Let $f(.)$ be a continuous Lebesgue-density-function with compact support $\mathrm{supp}f=\{x:f(x)\neq0\}$. Let $p(.)$ be a polynomial with degree $k$.
Then the convolution $h:=f\star p$ is an integrable function and can be written as polynomial.
What I tried:
$f\star p(y)=\int_{-\infty}^{+\infty}f(x-y)p(y)dy=\int_{-\infty}^{+\infty}f(y)p(x-y)dy$.
$p=\sum_{m=0}^{k}\alpha_mt^m$. We only consider $p(t)=t^m \forall m=0,\ldots,k$.
So $f\star p(x) =\int_{-\infty}^{+\infty}f(y)(x-y)^m$ which is by the binomial theorem $\sum_{i=1}^{m}x^i{m\choose i}\int_{-\infty}^{\infty}f(y)(-y)^{m-i}$ Where the product of the terms after $x^i$ denote the polynomial coefficient.
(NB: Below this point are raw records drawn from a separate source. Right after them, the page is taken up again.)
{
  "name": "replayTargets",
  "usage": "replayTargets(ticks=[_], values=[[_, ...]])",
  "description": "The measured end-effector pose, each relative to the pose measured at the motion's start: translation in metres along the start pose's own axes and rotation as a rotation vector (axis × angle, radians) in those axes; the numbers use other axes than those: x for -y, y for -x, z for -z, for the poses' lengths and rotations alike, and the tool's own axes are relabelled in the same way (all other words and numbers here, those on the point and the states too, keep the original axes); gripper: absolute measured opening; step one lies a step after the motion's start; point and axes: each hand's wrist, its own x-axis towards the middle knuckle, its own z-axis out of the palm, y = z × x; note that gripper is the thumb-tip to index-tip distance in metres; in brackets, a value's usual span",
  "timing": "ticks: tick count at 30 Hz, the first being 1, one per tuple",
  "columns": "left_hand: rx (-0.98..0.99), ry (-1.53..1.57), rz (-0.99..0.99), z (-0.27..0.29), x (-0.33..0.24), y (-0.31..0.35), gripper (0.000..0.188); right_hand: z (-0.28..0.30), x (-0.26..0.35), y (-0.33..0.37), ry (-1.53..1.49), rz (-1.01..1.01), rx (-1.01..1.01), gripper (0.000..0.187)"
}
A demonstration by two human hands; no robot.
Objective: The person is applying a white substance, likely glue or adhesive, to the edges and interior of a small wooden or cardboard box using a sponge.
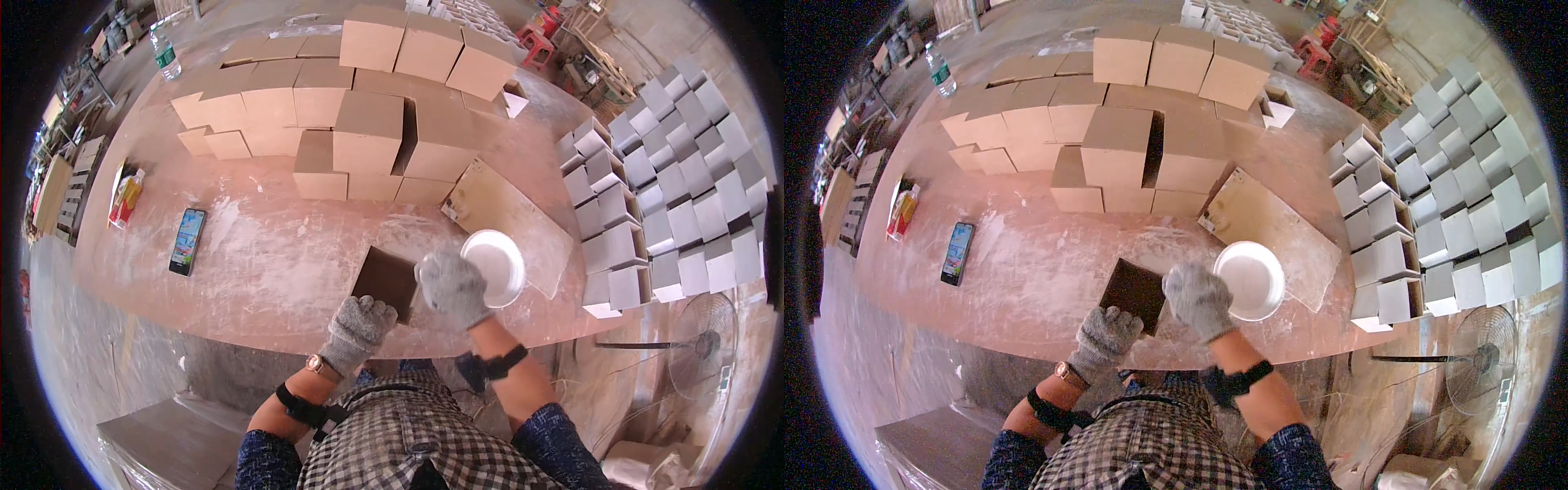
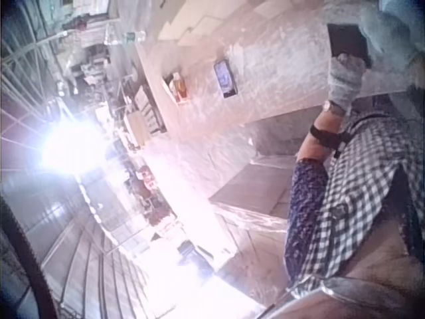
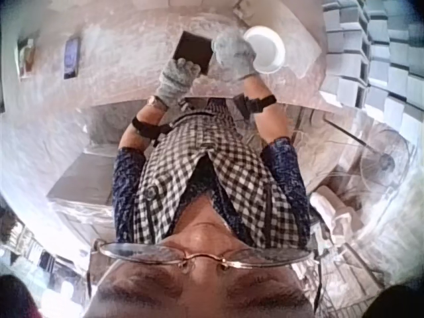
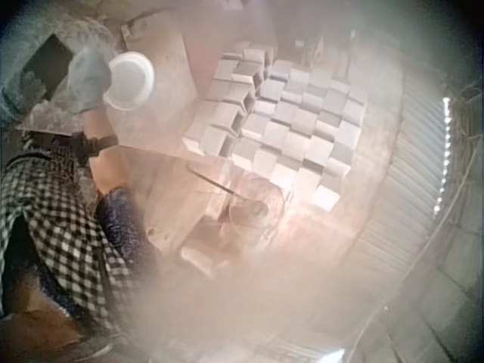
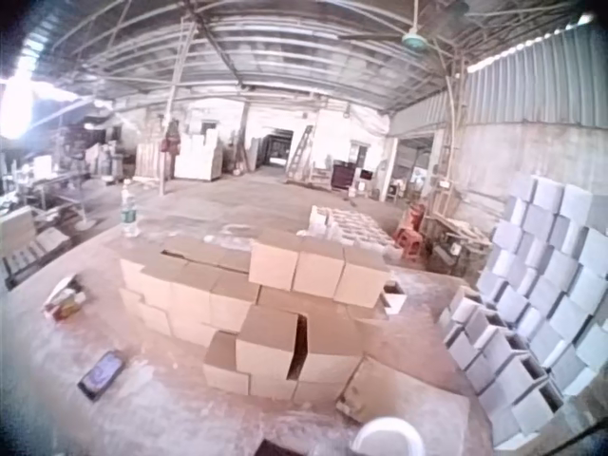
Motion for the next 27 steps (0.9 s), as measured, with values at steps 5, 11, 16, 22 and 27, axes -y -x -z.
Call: replayTargets(ticks=[5, 11, 16, 22, 27], values=[[-0.031, -0.032, 0.014, -0.005, 0.000, 0.005, 0.016, 0.027, 0.057, 0.050, -0.295, -0.007, 0.190, 0.013], [0.020, -0.084, 0.121, -0.002, -0.011, -0.003, 0.011, 0.016, 0.025, 0.069, -0.272, 0.271, 0.039, 0.020], [0.144, -0.099, 0.256, 0.009, -0.025, -0.035, 0.020, 0.034, 0.012, 0.062, -0.542, -0.309, 0.237, 0.023], [-0.248, 1.311, 0.412, 0.024, 0.008, -0.041, 0.039, 0.048, -0.014, 0.045, -0.322, -0.543, 0.122, 0.027], [-0.019, 0.237, -0.152, 0.048, 0.079, -0.016, 0.047, 0.047, -0.005, 0.040, -0.340, -0.259, 0.026, 0.024]])
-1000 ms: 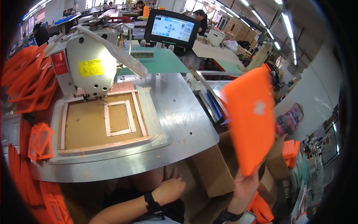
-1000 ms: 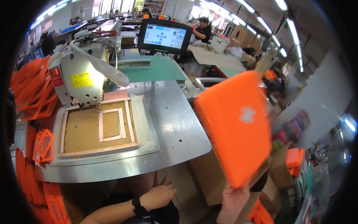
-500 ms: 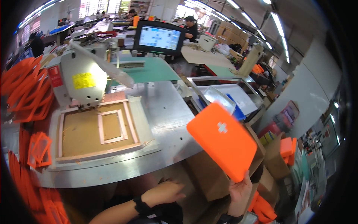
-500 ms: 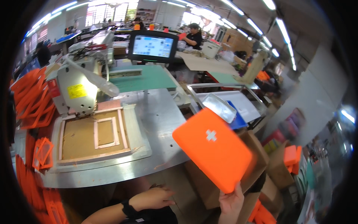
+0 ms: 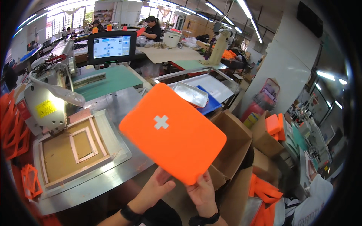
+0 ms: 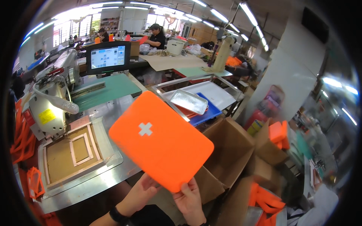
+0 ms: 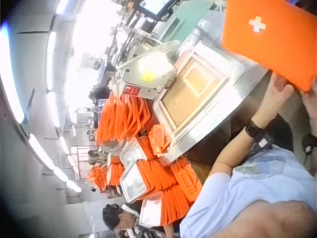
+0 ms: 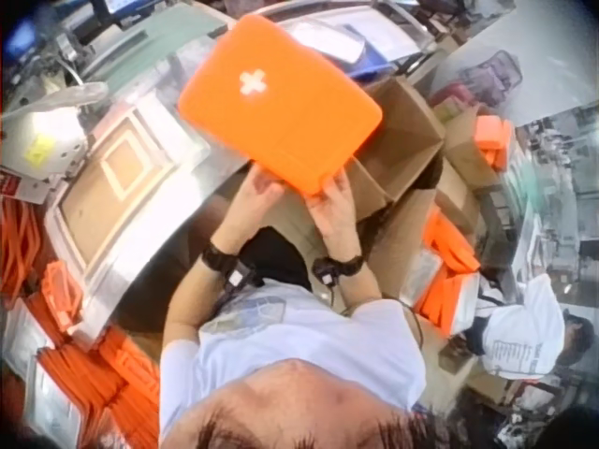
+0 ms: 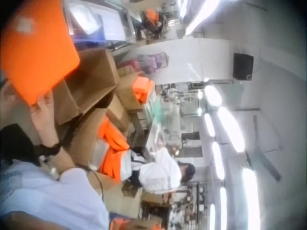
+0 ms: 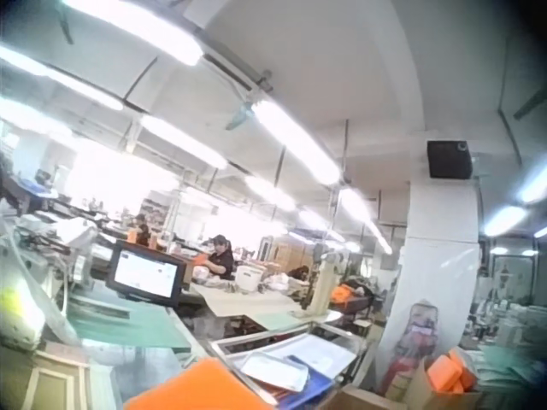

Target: Assembling orange cases by inserting metal trays and applying plastic frames using manual precision and potentially a machine press.

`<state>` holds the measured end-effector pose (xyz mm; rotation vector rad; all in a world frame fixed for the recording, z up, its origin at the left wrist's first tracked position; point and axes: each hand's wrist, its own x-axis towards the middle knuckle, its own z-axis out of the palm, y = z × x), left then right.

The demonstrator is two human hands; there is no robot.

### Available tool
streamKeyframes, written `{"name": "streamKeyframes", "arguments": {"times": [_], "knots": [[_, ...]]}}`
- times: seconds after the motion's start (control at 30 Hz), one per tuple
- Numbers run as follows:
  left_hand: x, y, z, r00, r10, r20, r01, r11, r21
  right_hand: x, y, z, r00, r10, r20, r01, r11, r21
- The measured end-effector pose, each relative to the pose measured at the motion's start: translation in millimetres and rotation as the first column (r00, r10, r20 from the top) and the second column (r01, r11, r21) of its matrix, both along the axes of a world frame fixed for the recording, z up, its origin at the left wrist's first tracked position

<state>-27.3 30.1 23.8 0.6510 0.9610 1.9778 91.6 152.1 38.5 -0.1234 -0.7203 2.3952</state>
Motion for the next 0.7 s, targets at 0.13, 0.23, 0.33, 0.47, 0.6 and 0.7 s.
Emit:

So $f \star p$ is a polynomial.
Now I want to show that $f \star p$ is integrable.
The support is compact so we can reach the maximum of p$\max_{x \in \mathrm{supp} f}p(x)=:K<\infty$
$\int_{-\infty}^{+\infty}\int_{-\infty}^{+\infty}f(x-y)p(y)dydx=\int_{-\infty}^{\infty}\int_{supp f}f(x-y)p(y)dydx\le\int_{-\infty}^{+\infty}\int_{\mathrm{supp} f}f(x-y)Kdydx$.
Since $f$ is a density function
$\int_{-\infty}^{+\infty}\int_{\mathrm{supp} f}f(x-y)dydx\le1$ (I'm not sure about that)
So $\int_{-\infty}^{+\infty}(f\star p)(x)dx\le K<\infty$
No, $f*g$ need not be integrable. Let $f=1$ on $[0,1],$ $f=0$ elsewhere. Let $p(y)=y.$ Then
$$f*p(x) = \int_0^1 1\cdot(x-y)\,dy = x-1/2.$$
The function on the right is not integrable on $\mathbb R.$